Line by line, restate the material exactly.
Information provided: Begin
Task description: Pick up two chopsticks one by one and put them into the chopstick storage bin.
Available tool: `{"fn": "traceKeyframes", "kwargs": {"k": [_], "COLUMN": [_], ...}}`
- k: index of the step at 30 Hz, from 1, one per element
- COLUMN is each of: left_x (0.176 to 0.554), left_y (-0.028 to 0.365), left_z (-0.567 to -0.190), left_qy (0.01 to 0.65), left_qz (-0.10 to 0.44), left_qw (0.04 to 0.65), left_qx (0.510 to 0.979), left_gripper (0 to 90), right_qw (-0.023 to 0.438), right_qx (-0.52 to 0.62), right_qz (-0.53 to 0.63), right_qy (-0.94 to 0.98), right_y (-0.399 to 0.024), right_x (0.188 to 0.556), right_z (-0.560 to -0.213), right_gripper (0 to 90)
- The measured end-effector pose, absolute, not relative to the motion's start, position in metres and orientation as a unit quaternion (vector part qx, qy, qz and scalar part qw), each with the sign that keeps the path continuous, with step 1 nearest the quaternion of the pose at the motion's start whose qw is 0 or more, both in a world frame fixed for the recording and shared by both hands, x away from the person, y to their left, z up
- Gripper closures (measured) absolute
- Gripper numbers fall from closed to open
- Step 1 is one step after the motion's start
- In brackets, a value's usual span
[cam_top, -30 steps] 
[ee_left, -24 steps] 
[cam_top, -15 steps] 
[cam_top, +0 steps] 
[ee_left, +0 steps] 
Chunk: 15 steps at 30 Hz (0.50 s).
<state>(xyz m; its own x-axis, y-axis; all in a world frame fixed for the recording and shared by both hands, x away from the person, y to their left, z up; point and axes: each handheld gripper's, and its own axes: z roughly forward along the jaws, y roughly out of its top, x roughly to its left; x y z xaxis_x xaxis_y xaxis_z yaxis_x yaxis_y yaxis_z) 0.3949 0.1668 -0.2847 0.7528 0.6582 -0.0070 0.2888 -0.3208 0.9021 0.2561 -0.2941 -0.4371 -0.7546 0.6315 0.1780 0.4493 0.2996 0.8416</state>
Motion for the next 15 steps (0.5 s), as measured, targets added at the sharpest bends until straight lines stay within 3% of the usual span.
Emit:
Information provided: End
### Worked solution
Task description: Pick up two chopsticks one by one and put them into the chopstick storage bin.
Available tool: `{"fn": "traceKeyframes", "kwargs": {"k": [_], "COLUMN": [_], ...}}`
- k: index of the step at 30 Hz, from 1, one per element
- COLUMN is each of: left_x (0.176 to 0.554), left_y (-0.028 to 0.365), left_z (-0.567 to -0.190), left_qy (0.01 to 0.65), left_qz (-0.10 to 0.44), left_qw (0.04 to 0.65), left_qx (0.510 to 0.979), left_gripper (0 to 90), right_qw (-0.023 to 0.438), right_qx (-0.52 to 0.62), right_qz (-0.53 to 0.63), right_qy (-0.94 to 0.98), right_y (-0.399 to 0.024), right_x (0.188 to 0.556), right_z (-0.560 to -0.213), right_gripper (0 to 90)
- The measured end-effector pose, absolute, not relative to the motion's start, position in metres and orientation as a unit quaternion (vector part qx, qy, qz and scalar part qw), each with the sign that keeps the path continuous, with step 1 nearest the quaternion of the pose at the motion's start whose qw is 0 or more, both in a world frame fixed for the recording and shared by both hands, x away from the person, y to their left, z up
- Gripper closures (measured) absolute
- Gripper numbers fall from closed to open
- Step 1 is one step after the motion's start
- In brackets, a value's usual span
[cam_top, -30 steps] 
[ee_left, -24 steps] 
[cam_top, -15 steps] 
[cam_top, +0 steps] 
[ee_left, +0 steps] 
Chunk: 15 steps at 30 Hz (0.50 s).
<state>(xyz m; its own x-axis, y-axis; all in a world frame fixed for the recording and shared by both hands, x away from the person, y to their left, z up; point and axes: each handheld gripper's, and its own axes: z roughly forward along the jaws, y roughly out of its top, x roughly to its left; x y z xaxis_x xaxis_y xaxis_z yaxis_x yaxis_y yaxis_z) 0.3949 0.1668 -0.2847 0.7528 0.6582 -0.0070 0.2888 -0.3208 0.9021 0.2561 -0.2941 -0.4371 -0.7546 0.6315 0.1780 0.4493 0.2996 0.8416</state>
Motion for the next 15 steps (0.5 s), as measured, targets added at the sharpest bends until straight lines stay within 3% of the usual span.
Emit:

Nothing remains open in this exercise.